I agree that the Nationalist Party should have taken a position, but I was clear in my mind that the position should have been YES. This is because it made no sense at all to be at odds with the tens of thousands of PN supporters in crucial districts who were definitely going to vote YES and in fact, did so. Those are the people, unlike the ones in, say, Mosta, on whom each and every election depends. They are the Nationalist Party’s kingmakers.

The Nationalist Party cannot say, either, “Oh look how many of our supporters voted No so we would have alienated them by taking a position for divorce legislation.” The party has no way of knowing whether its instruction to electors to vote No did not in fact shape, and quite considerably, the No vote. Certain sorts of electors are more likely to take guidance on how to vote from their political party than from the Catholic Church. We have an in-built resistance to being bossed about by priests, which we resent, but take being bossed about by politicians for granted. We even like it. There’s a pretty strong likelihood that if the Nationalist Party had instructed its supporters to vote Yes, then the No vote would have been even weaker. If the party bosses don’t admit to that, what they are saying is that they have no influence at all on their own electors.

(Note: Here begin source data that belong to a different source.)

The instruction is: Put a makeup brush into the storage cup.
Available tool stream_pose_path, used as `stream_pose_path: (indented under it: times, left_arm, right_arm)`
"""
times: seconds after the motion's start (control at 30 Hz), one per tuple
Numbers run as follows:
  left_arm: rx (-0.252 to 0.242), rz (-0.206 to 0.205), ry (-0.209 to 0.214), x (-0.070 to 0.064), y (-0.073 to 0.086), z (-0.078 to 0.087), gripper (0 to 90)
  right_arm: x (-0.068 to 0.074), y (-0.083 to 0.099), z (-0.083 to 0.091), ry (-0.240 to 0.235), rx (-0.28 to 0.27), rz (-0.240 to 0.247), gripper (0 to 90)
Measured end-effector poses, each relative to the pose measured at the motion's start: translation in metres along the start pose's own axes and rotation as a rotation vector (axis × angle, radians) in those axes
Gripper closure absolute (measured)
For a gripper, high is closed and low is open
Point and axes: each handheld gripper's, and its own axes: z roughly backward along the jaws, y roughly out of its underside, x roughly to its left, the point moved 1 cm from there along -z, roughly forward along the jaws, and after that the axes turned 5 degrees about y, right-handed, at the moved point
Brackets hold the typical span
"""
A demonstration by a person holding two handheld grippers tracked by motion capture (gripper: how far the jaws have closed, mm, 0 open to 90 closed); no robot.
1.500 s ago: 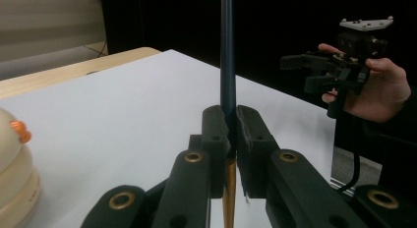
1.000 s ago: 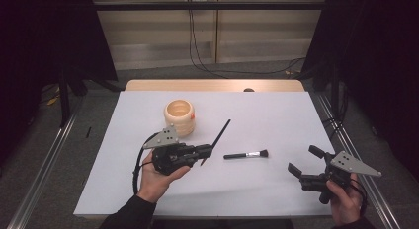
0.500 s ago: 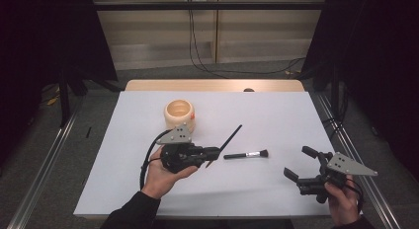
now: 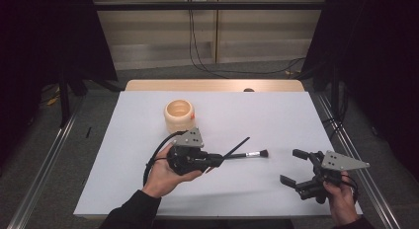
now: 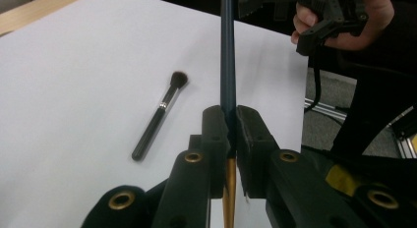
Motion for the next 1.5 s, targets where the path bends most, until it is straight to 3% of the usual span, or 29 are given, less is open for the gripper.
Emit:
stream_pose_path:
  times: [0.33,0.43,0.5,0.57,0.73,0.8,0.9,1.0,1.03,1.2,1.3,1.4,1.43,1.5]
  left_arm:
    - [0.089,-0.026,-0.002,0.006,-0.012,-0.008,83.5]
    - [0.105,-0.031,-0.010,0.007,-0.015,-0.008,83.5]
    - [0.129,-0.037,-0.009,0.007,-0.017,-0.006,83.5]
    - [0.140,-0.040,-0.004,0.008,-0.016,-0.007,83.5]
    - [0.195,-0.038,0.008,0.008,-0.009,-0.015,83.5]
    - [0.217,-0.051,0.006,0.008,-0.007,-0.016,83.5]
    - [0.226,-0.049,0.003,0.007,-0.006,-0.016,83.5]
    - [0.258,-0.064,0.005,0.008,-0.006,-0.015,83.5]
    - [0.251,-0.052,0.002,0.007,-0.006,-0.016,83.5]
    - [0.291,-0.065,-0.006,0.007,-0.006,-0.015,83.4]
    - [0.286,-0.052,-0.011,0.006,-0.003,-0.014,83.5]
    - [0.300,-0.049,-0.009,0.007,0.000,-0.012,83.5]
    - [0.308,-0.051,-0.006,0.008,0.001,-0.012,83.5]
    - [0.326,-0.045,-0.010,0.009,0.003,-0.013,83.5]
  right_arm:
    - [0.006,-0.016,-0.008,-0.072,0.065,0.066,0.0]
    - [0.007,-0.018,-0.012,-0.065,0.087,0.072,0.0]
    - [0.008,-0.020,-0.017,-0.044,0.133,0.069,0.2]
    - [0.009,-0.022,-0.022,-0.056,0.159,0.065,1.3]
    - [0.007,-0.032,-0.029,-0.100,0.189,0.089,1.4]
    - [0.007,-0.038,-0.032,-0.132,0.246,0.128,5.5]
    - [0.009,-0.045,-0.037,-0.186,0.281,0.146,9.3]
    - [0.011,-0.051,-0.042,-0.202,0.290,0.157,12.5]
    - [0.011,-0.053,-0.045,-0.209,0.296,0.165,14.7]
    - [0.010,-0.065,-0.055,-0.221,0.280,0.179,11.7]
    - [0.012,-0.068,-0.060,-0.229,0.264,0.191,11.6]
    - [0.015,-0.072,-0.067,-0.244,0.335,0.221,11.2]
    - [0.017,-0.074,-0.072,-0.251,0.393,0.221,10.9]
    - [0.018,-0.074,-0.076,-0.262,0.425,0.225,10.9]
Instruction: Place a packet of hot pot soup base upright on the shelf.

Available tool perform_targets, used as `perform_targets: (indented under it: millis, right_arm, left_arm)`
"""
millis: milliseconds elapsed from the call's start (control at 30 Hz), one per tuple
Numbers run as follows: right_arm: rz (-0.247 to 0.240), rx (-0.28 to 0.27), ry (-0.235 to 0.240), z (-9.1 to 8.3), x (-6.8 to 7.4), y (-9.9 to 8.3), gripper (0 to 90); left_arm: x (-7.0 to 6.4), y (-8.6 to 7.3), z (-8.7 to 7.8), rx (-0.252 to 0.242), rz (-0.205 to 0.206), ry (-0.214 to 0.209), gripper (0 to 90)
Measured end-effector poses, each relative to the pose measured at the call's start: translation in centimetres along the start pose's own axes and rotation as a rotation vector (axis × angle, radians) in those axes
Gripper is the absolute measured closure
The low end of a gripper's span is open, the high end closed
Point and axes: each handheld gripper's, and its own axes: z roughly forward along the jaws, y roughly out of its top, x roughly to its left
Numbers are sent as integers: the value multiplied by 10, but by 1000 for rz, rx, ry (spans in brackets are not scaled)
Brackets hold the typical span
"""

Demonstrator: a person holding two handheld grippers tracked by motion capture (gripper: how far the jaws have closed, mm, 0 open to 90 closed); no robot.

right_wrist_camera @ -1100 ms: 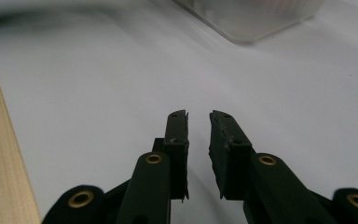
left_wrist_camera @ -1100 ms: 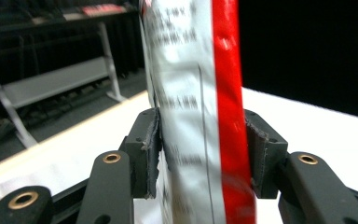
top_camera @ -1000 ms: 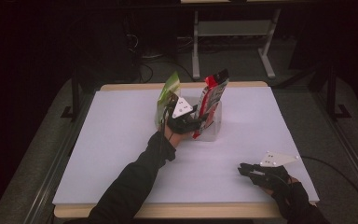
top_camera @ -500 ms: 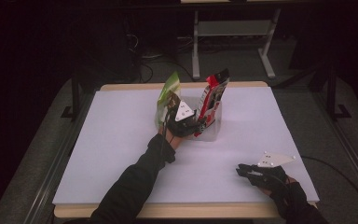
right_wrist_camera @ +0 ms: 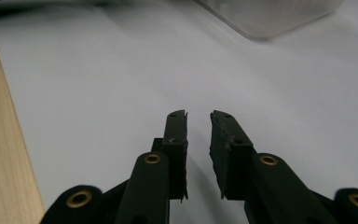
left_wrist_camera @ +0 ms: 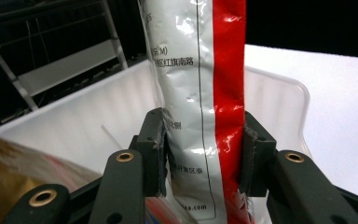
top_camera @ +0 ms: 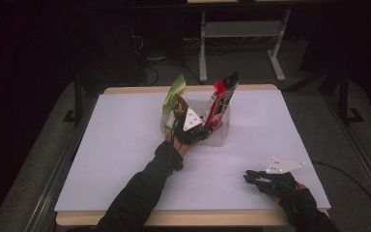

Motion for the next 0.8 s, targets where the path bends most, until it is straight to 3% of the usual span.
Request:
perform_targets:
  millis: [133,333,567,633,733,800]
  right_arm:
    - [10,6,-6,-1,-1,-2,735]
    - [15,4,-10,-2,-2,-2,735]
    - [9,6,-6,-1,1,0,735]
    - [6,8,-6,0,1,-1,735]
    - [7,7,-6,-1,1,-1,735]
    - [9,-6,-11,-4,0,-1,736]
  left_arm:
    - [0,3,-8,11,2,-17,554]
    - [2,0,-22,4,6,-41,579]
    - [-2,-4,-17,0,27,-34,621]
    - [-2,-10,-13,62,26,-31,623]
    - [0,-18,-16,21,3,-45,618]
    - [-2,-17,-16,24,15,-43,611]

If the Nationalist Party couldn’t take a position for divorce legislation, then it should have taken no position at all. That wouldn’t have been ideal − it made the Labour Party look wishy-washy - but it would have been a whole lot better than the self-inflicted crisis that is the direct result of the position it did take.

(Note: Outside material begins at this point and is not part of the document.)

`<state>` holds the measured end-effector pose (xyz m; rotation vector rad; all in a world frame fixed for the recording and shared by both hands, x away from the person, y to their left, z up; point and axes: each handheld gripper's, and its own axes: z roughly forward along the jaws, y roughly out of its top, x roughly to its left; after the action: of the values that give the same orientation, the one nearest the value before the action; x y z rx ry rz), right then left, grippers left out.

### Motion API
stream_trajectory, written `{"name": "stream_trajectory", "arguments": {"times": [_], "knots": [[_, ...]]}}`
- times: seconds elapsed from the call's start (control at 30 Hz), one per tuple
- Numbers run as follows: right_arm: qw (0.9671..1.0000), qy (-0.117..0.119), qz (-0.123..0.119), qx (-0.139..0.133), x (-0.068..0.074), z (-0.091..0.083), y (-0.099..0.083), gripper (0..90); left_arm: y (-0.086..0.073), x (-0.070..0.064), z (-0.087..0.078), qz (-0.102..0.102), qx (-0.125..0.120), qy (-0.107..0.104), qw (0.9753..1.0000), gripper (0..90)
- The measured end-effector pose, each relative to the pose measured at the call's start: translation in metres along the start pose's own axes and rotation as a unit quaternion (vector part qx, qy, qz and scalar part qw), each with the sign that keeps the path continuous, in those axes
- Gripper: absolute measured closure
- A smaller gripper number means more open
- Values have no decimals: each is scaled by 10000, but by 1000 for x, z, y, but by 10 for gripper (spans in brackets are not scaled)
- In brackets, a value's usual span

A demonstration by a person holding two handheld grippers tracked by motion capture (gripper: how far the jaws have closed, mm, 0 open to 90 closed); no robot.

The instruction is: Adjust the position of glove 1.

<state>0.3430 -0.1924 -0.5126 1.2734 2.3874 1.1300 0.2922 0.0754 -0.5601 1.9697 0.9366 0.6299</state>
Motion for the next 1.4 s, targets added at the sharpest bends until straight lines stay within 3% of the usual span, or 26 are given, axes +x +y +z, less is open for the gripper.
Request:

A position against divorce is not just a position against divorce. It’s a ruddy great label that says you live in another century and are authoritarian and paternalistic, that you want to control what others do and that you even think that what they do is somehow your business. The sad perversity of it all is that the Nationalist Party isn’t any of this in every other respect. That more accurately describes Labour, which blighted this country by deploying those very negative characteristics. The Nationalist Party has been marked consistently by its forward-looking policies and its centre-left politics. It is hard to reconcile the fact that the party which campaigned for EU membership and took us into the eurozone is the very same one that thinks of divorce legislation as some kind of ‘babaw’.

What a waste this has all been. Honestly, what a waste − and all because a few individuals wanted to keep their finger in the dyke (that sounds rude but it isn’t, I promise) for another few years. You know, stave off the inevitable for a little while longer, even if people don’t want you to and you’re committing political suicide.

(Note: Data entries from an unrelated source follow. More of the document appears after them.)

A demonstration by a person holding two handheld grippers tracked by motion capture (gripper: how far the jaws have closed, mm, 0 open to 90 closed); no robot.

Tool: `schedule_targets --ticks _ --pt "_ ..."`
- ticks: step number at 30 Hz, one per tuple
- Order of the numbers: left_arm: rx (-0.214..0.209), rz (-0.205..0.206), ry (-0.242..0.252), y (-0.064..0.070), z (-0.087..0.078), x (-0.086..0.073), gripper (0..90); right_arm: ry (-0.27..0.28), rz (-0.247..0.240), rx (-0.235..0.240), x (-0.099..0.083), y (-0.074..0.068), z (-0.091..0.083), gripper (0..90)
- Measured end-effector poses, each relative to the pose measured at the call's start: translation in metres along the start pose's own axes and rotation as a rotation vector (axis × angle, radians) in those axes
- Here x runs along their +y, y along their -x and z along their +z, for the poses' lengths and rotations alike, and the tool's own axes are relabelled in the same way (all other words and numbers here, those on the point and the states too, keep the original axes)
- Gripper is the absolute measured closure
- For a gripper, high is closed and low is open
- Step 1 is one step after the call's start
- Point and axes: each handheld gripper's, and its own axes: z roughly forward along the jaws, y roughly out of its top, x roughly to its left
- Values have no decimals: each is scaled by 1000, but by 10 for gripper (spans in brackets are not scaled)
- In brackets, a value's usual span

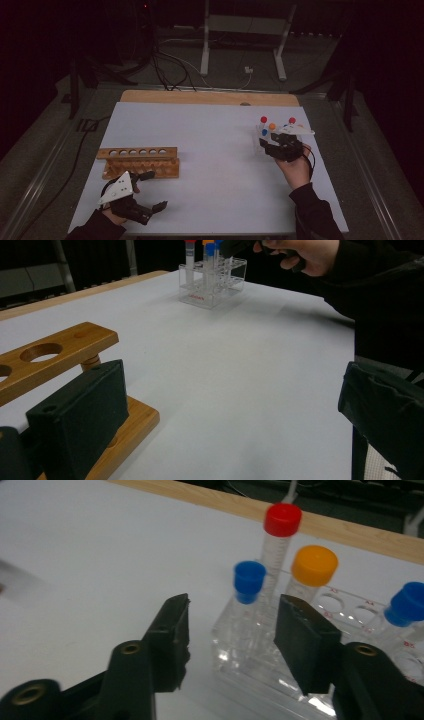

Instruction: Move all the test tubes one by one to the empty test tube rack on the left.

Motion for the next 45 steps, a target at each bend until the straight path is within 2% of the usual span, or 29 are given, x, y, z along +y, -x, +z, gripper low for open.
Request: schedule_targets --ticks 3,7,18,29,35,39,45 --pt "-1 -1 0 0 0 0 5 -7 13 -2 0 2 3 539" --pt "-2 -1 -2 0 0 0 4 -34 -1 -7 0 4 10 620" --pt "-3 -2 -3 0 0 0 4 -75 -11 1 1 5 25 734" --pt "-3 -3 -4 0 0 0 4 -75 -4 -20 1 5 26 772" --pt "-6 -6 -13 0 1 -1 4 -43 -17 -25 9 4 14 772" --pt "-5 -5 -17 1 2 0 4 -2 -26 -30 20 2 -4 772" --pt "-16 -29 -28 2 3 3 4 39 -52 -27 34 -3 -27 772"
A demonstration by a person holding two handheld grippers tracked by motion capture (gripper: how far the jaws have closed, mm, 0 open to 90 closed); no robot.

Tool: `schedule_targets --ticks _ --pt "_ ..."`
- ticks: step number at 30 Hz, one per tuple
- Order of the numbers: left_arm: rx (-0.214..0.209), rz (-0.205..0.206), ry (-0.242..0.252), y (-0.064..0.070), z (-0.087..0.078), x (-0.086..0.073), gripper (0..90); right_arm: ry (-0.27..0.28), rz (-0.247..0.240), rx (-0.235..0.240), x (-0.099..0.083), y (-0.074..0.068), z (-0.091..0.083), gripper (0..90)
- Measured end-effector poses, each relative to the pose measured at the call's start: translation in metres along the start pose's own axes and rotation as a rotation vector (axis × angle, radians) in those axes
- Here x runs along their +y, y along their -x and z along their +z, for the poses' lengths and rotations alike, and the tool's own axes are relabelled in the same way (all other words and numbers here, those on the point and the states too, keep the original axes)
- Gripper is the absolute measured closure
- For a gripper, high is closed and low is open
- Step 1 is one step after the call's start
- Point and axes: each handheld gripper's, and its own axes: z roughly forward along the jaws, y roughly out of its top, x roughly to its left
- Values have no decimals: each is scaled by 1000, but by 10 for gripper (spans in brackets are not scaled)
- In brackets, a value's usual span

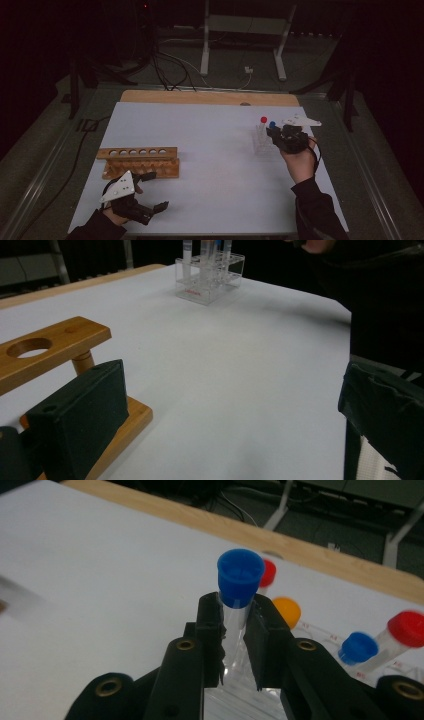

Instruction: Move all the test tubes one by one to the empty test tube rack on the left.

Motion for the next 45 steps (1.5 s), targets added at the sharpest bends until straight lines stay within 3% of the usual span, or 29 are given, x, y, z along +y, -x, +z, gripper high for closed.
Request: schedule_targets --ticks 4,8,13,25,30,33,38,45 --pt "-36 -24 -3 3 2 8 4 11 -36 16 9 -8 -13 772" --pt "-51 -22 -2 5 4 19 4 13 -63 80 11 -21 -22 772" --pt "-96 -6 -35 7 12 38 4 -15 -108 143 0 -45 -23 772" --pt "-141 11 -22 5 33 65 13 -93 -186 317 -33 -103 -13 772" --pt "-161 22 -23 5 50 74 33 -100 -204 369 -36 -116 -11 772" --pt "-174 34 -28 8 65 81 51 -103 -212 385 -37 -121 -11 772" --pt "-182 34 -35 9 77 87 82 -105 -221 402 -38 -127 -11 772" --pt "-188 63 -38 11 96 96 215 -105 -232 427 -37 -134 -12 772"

Of course, by snapping up Deborah Schembri, the Labour Party will be able to take ownership, in public perception at least, of the divorce referendum Yes campaign − you know, the successful ones. And it won’t matter that it was actually a Nationalist MP who did it, because guess what, his party took a position against.

I didn’t need the 20-20 vision of hindsight to see this coming − if the referendum had returned a No result the anger and irritation on my ‘home turf’ districts would have been a thousand times worse than it is now as we watch the Nationalists dither and draw straws to see who will be allowed to use his conscience and vote No or sit out the vote in the parliament bar.

Why are we most angry at the Nationalists, when Labour are doing pretty much the same thing? Simple – it’s the people we vote for who concern us most. It’s not like we’re not accustomed to Labour behaving badly. That’s why we don’t vote for them.

It looks like what we were dealing with here, in that part of the Nationalist Party which takes decisions about such matters, was a homogenous group of men from practically identical school/family/religious backgrounds who ended up talking to each other and being completely unaware that they are only... talking to each other. They actually thought that because theirs was the majority (the only?) opinion in the room then it was the majority opinion in the country and certainly among Nationalists.

When you surround yourself with people who think exactly as you do, you end up thinking that you’re right all the time, even when it is so very obvious to others that you are heading at 100mph for a concrete wall.

There, I’ve got that one off my chest for now.